> **Exercise data**:
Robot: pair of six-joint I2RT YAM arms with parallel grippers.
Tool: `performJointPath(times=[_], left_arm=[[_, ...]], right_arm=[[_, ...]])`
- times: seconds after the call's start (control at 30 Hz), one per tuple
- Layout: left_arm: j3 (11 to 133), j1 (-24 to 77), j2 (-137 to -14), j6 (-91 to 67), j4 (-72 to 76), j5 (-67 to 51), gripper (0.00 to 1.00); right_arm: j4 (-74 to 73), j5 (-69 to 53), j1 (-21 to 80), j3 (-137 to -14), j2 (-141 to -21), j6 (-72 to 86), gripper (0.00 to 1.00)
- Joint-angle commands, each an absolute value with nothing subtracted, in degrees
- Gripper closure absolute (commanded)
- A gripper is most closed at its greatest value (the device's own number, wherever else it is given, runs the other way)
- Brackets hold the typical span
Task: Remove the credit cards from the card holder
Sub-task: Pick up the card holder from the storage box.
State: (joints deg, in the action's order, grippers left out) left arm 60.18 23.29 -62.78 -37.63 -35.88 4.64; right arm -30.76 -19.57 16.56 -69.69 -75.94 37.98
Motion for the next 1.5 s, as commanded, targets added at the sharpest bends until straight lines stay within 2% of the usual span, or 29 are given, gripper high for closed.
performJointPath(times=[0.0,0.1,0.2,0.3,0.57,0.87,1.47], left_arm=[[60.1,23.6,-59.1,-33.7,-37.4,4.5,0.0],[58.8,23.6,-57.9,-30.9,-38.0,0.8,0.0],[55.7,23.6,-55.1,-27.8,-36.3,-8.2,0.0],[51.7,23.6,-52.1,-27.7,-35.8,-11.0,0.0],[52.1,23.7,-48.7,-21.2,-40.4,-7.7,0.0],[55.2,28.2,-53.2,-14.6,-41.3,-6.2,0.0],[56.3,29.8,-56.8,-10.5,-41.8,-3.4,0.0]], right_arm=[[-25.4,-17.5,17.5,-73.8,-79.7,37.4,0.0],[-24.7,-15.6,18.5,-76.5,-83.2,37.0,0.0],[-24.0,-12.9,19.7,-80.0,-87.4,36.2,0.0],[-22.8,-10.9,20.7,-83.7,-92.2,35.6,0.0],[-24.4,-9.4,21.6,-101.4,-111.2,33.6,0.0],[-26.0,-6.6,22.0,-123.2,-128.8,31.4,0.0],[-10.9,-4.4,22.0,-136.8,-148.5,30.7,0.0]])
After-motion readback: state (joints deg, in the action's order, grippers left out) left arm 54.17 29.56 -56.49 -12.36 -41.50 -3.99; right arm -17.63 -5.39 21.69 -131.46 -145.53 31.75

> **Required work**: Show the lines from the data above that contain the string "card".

> **Finished task**:
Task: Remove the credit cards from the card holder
Sub-task: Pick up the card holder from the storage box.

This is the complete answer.